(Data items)
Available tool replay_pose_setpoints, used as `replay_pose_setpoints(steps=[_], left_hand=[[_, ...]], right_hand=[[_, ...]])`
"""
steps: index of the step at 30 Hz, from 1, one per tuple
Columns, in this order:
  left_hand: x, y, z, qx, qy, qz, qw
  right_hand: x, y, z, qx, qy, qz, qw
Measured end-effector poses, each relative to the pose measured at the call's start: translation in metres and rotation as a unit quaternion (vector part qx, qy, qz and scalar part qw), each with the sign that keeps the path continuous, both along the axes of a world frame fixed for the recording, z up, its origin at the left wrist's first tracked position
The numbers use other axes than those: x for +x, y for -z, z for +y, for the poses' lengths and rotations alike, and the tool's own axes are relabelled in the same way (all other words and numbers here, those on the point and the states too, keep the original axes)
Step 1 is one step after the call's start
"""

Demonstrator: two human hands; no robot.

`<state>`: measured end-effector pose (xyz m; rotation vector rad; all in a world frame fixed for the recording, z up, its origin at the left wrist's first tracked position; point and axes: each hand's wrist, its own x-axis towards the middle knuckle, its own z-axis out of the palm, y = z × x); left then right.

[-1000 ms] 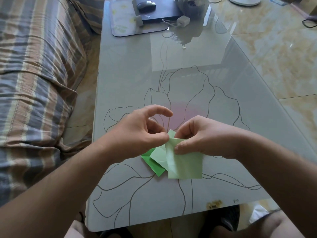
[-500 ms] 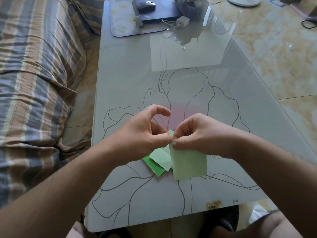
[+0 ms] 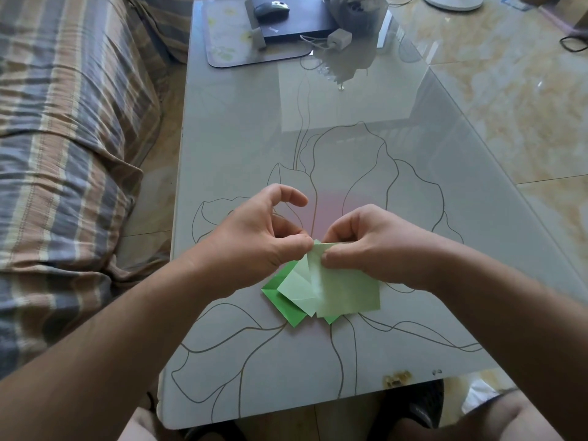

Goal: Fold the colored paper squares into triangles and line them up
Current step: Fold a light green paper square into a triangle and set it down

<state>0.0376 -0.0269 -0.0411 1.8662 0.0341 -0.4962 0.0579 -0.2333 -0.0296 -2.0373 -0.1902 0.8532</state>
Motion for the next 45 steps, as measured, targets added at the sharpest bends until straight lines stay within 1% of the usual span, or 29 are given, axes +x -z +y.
replay_pose_setpoints(steps=[3, 9, 13, 16, 19, 22, 25, 28, 30, 34, 41, 45], left_hand=[[0.001, -0.002, 0.001, 0.003, -0.001, 0.004, 1.0], [0.0, 0.002, 0.002, 0.004, 0.001, 0.007, 1.0], [0.001, 0.006, -0.001, -0.017, -0.014, 0.004, 1.0], [-0.001, 0.008, -0.004, -0.061, -0.038, 0.016, 0.997], [-0.002, 0.011, -0.006, -0.069, -0.029, 0.019, 0.997], [-0.003, 0.012, -0.008, -0.082, -0.058, 0.01, 0.995], [-0.003, 0.011, -0.011, -0.065, -0.071, -0.002, 0.995], [-0.004, 0.011, -0.01, -0.041, -0.079, -0.009, 0.996], [-0.003, 0.011, -0.009, -0.038, -0.082, -0.008, 0.996], [-0.004, 0.008, -0.009, -0.029, -0.068, -0.01, 0.997], [-0.005, 0.007, -0.008, -0.023, -0.029, -0.005, 0.999], [-0.004, 0.009, -0.008, -0.035, -0.039, -0.002, 0.999]], right_hand=[[0.001, -0.002, -0.001, 0.009, -0.002, 0.003, 1.0], [0.003, 0.001, -0.003, -0.021, -0.02, -0.005, 1.0], [0.004, 0.002, -0.003, -0.025, -0.022, -0.009, 0.999], [0.006, 0.005, -0.005, 0.003, 0.002, -0.001, 1.0], [0.008, 0.008, -0.007, 0.034, 0.012, 0.005, 0.999], [0.01, 0.011, -0.009, 0.063, 0.008, 0.01, 0.998], [0.011, 0.013, -0.012, 0.068, -0.006, 0.015, 0.998], [0.012, 0.01, -0.015, 0.09, -0.02, 0.052, 0.994], [0.014, 0.009, -0.016, 0.111, 0.005, 0.061, 0.992], [0.015, 0.01, -0.011, 0.155, 0.091, 0.015, 0.984], [0.01, 0.011, -0.004, 0.142, 0.089, -0.001, 0.986], [0.009, 0.01, -0.004, 0.144, 0.094, -0.002, 0.985]])
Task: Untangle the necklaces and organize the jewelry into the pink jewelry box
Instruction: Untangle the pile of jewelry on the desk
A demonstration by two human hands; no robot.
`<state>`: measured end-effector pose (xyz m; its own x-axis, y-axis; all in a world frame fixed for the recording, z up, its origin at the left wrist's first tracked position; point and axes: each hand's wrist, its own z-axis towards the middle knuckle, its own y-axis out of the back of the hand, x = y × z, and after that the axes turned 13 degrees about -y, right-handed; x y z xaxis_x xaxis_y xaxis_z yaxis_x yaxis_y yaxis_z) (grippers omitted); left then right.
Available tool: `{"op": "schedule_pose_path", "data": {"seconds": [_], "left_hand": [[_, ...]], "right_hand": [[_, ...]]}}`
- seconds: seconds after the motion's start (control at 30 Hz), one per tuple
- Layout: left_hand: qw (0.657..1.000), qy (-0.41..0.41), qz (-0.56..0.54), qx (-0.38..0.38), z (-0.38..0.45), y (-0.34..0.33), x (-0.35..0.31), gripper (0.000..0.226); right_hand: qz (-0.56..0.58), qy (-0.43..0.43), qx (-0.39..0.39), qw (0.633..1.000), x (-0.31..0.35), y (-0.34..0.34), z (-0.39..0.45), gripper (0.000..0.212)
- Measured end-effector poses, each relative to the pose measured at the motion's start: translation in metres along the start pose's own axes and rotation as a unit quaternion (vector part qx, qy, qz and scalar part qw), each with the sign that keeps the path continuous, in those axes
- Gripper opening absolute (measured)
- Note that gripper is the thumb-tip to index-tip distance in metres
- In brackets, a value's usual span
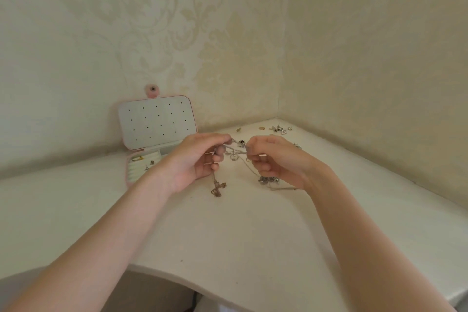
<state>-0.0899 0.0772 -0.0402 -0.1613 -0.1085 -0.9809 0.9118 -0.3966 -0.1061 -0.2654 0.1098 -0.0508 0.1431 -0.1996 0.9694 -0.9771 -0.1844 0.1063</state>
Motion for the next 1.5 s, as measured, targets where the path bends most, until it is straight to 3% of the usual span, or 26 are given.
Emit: {"op": "schedule_pose_path", "data": {"seconds": [0.1,0.27,0.37,0.53,0.67,0.73,0.87,0.9,1.0,1.1,1.2,1.27,1.4,1.5], "left_hand": [[0.999,-0.003,0.03,-0.037,0.002,0.004,0.007,0.013],[0.975,-0.123,0.163,-0.084,-0.001,0.0,0.012,0.011],[0.945,-0.211,0.235,-0.083,0.0,0.001,0.013,0.013],[0.899,-0.289,0.32,-0.073,-0.004,0.005,0.016,0.011],[0.818,-0.338,0.463,-0.046,-0.007,0.01,0.019,0.009],[0.798,-0.355,0.484,-0.049,-0.007,0.01,0.018,0.009],[0.867,-0.308,0.382,-0.083,-0.008,0.001,0.015,0.01],[0.879,-0.29,0.365,-0.097,-0.008,-0.002,0.015,0.009],[0.922,-0.222,0.284,-0.142,-0.004,-0.009,0.019,0.011],[0.981,-0.094,0.052,-0.163,0.001,-0.017,0.018,0.012],[0.987,-0.04,-0.104,-0.117,0.001,-0.019,0.019,0.01],[0.992,-0.051,-0.079,-0.085,0.0,-0.017,0.021,0.004],[0.991,-0.088,0.092,-0.03,-0.006,-0.012,0.02,0.003],[0.991,-0.075,0.111,-0.009,-0.008,-0.011,0.016,0.006]], "right_hand": [[0.002,-0.022,-0.006,1.0,-0.003,0.0,0.003,0.02],[-0.063,-0.051,-0.049,0.996,-0.003,-0.005,0.003,0.018],[-0.135,-0.046,-0.123,0.982,-0.005,-0.008,0.005,0.027],[-0.072,-0.005,-0.17,0.983,-0.002,-0.006,0.005,0.027],[-0.114,0.034,-0.232,0.965,-0.003,-0.006,0.005,0.025],[-0.11,0.061,-0.251,0.96,-0.002,-0.006,0.004,0.023],[0.191,0.08,-0.103,0.973,0.007,-0.003,-0.001,0.021],[0.202,0.076,-0.083,0.973,0.007,-0.002,-0.002,0.02],[0.124,0.054,-0.094,0.986,0.004,-0.005,-0.001,0.019],[0.085,0.044,-0.108,0.99,0.009,-0.004,-0.001,0.024],[-0.001,0.042,-0.167,0.985,0.022,0.0,-0.004,0.03],[-0.038,0.047,-0.191,0.98,0.029,0.001,-0.007,0.029],[-0.009,0.069,-0.147,0.987,0.04,0.0,-0.011,0.029],[-0.07,0.098,-0.179,0.976,0.043,-0.003,-0.01,0.029]]}}
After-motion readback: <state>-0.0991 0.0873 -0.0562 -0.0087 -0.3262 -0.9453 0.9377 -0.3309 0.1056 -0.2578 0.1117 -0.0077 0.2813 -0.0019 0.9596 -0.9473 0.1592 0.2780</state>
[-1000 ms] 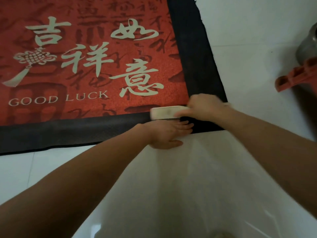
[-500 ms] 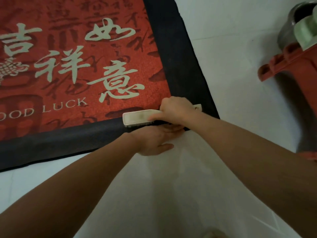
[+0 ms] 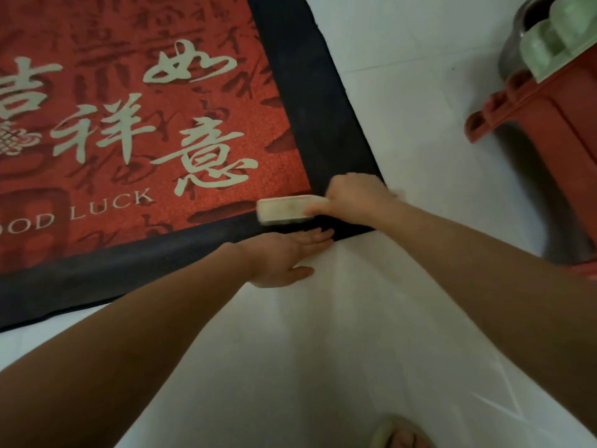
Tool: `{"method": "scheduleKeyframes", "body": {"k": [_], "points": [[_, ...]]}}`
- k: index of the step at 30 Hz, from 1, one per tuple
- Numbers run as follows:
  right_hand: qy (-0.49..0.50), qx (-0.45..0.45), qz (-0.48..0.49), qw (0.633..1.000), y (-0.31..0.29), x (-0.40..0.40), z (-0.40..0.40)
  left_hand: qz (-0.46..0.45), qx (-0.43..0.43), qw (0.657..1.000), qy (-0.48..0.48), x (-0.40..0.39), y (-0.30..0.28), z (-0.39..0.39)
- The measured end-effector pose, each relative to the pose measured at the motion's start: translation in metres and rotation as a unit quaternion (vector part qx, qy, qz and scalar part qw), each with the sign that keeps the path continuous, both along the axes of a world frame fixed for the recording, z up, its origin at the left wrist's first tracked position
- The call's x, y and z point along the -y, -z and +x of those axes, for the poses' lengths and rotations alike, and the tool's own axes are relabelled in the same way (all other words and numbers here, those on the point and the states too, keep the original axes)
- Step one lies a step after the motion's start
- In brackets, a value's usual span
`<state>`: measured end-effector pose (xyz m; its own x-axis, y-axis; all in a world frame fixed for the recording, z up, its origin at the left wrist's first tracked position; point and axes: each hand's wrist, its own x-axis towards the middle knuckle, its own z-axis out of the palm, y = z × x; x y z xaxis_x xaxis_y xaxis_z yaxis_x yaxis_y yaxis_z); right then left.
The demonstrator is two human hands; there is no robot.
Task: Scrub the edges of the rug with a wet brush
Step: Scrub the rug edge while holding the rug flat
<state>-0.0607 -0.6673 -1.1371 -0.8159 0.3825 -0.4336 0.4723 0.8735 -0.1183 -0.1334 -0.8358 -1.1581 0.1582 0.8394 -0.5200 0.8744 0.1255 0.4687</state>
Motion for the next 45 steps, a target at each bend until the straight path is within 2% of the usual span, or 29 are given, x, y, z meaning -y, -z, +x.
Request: {"method": "scheduleKeyframes", "body": {"k": [2, 3, 8, 11, 14, 16, 18, 21, 23, 24, 26, 28, 30, 32, 34, 38, 40, 43, 45], "points": [[0.085, 0.004, 0.011, 0.996, -0.001, -0.022, 0.024, 0.001, -0.001, 1.000, 0.006, -0.003, -0.001, 0.001], [0.089, -0.002, 0.021, 0.996, 0.001, -0.015, 0.027, -0.001, -0.003, 1.000, -0.001, -0.004, -0.002, 0.003], [-0.016, -0.045, -0.042, 0.998, 0.006, 0.069, -0.008, -0.028, -0.037, 0.997, -0.060, 0.005, -0.005, 0.018], [0.092, -0.011, -0.003, 0.996, 0.004, 0.019, 0.013, -0.026, -0.018, 0.999, -0.030, 0.015, -0.004, 0.012], [0.245, -0.013, 0.025, 0.969, 0.005, 0.008, 0.046, -0.018, 0.004, 0.999, -0.031, 0.020, -0.001, 0.005], [0.262, -0.060, -0.039, 0.962, 0.015, 0.051, 0.045, -0.006, 0.006, 0.999, -0.032, 0.019, 0.001, 0.007], [0.250, -0.061, -0.103, 0.961, 0.020, 0.089, 0.040, 0.000, 0.008, 0.999, -0.045, 0.024, -0.003, 0.004], [0.246, -0.054, -0.043, 0.967, 0.013, 0.060, 0.046, 0.102, -0.019, 0.985, -0.136, 0.038, -0.012, -0.012], [0.313, -0.075, -0.036, 0.946, 0.007, 0.046, 0.055, 0.187, -0.064, 0.945, -0.260, 0.043, -0.010, -0.022], [0.326, -0.079, -0.046, 0.941, 0.006, 0.056, 0.057, 0.198, -0.078, 0.921, -0.326, 0.042, -0.005, -0.023], [0.282, -0.055, -0.093, 0.953, 0.009, 0.096, 0.049, 0.138, -0.086, 0.893, -0.420, 0.034, 0.005, -0.022], [0.225, -0.036, -0.119, 0.966, 0.014, 0.117, 0.047, 0.052, -0.073, 0.894, -0.440, 0.026, 0.015, -0.022], [0.245, -0.053, -0.097, 0.963, 0.015, 0.091, 0.052, 0.016, -0.059, 0.906, -0.418, 0.028, 0.023, -0.024], [0.301, -0.106, -0.091, 0.943, 0.011, 0.057, 0.059, 0.024, -0.048, 0.911, -0.408, 0.034, 0.026, -0.025], [0.302, -0.137, -0.074, 0.941, 0.005, 0.056, 0.064, 0.051, -0.041, 0.906, -0.418, 0.036, 0.030, -0.023], [0.131, -0.100, -0.122, 0.979, 0.010, 0.129, 0.043, 0.061, -0.067, 0.894, -0.438, 0.034, 0.034, -0.023], [0.088, -0.094, -0.094, 0.987, 0.016, 0.122, 0.040, 0.045, -0.058, 0.897, -0.436, 0.036, 0.033, -0.027], [0.164, -0.073, -0.012, 0.984, 0.017, 0.073, 0.045, 0.038, -0.044, 0.906, -0.419, 0.037, 0.028, -0.029], [0.192, -0.092, -0.045, 0.976, 0.019, 0.090, 0.039, 0.032, -0.042, 0.907, -0.419, 0.034, 0.026, -0.029]]}}
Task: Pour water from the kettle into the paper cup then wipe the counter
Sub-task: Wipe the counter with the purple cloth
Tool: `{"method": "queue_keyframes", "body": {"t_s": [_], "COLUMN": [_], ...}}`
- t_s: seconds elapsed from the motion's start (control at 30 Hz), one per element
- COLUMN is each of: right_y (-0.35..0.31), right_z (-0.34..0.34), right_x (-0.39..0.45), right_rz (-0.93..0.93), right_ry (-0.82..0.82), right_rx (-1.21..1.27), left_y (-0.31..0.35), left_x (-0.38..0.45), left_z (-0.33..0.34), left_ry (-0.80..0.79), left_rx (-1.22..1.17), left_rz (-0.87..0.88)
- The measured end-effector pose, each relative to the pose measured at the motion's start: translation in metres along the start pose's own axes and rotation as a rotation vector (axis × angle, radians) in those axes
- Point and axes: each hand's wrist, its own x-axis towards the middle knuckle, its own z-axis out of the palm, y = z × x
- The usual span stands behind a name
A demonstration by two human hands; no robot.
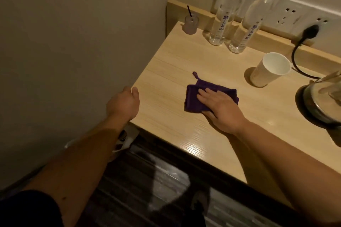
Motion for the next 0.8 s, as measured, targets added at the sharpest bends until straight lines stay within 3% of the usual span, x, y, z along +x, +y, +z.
{"method": "queue_keyframes", "body": {"t_s": [0.17,0.33,0.4,0.5,0.63,0.67,0.8], "right_y": [-0.061,-0.101,-0.112,-0.116,-0.085,-0.076,-0.026], "right_z": [0.024,0.036,0.034,0.010,-0.030,-0.043,-0.079], "right_x": [-0.094,-0.133,-0.144,-0.144,-0.113,-0.100,-0.031], "right_rz": [-0.018,0.059,0.149,0.428,0.736,0.736,0.563], "right_ry": [-0.056,-0.046,-0.017,0.049,0.318,0.339,0.388], "right_rx": [0.025,0.084,0.310,0.855,1.390,1.366,0.799], "left_y": [0.003,0.003,0.003,0.004,0.008,0.010,0.024], "left_x": [-0.004,-0.004,-0.003,-0.004,-0.012,-0.015,-0.030], "left_z": [-0.005,-0.006,-0.006,-0.005,-0.009,-0.011,-0.014], "left_ry": [-0.028,-0.018,-0.017,-0.007,0.047,0.078,0.068], "left_rx": [-0.017,-0.008,-0.008,-0.011,-0.055,-0.064,-0.028], "left_rz": [0.001,0.013,0.018,0.005,0.027,0.059,0.204]}}
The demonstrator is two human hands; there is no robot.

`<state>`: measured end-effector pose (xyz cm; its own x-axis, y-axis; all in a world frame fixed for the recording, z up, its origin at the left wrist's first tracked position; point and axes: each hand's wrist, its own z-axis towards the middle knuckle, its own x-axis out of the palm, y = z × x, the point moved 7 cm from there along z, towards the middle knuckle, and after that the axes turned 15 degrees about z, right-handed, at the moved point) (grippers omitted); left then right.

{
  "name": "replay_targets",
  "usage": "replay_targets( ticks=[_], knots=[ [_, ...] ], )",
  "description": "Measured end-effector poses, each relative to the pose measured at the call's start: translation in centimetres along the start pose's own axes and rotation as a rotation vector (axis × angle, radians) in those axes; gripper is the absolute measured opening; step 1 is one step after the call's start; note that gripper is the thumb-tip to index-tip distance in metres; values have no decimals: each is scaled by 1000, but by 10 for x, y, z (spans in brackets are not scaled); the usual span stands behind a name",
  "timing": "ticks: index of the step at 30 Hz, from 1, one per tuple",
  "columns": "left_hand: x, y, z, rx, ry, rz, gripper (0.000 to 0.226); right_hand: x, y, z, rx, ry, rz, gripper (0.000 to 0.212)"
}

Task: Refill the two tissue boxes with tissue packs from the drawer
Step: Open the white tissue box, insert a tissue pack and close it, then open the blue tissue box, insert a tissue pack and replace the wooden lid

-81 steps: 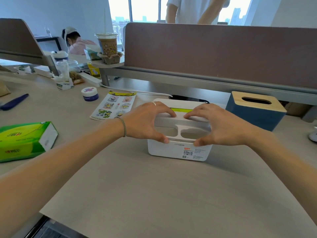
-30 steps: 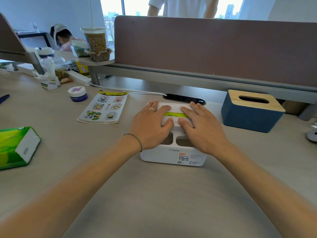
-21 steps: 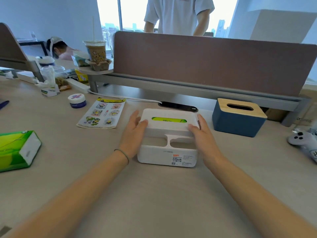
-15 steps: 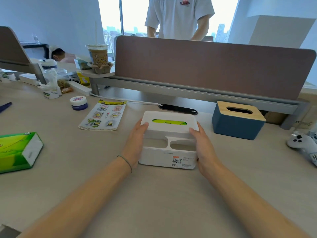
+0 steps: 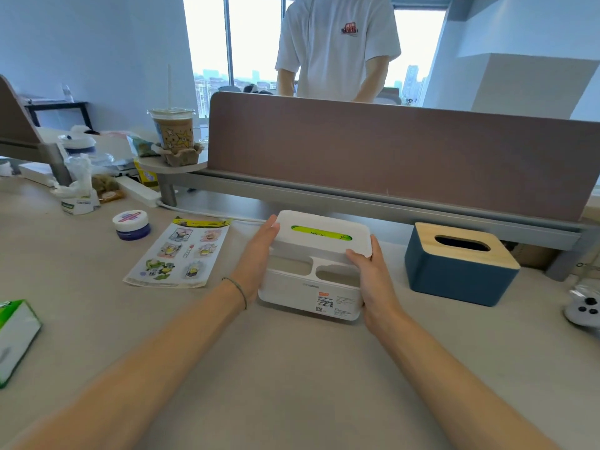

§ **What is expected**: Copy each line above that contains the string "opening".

§ **Result below**:
- Gripper opening absolute (measured)
  "description": "Measured end-effector poses, each relative to the pose measured at the call's start: translation in centimetres along the start pose's own axes and rotation as a rotation vector (axis × angle, radians) in those axes; gripper is the absolute measured opening; step 1 is one step after the call's start; note that gripper is the thumb-tip to index-tip distance in metres; values have no decimals: each is scaled by 1000, but by 10 for x, y, z (spans in brackets are not scaled); the usual span stands behind a name",

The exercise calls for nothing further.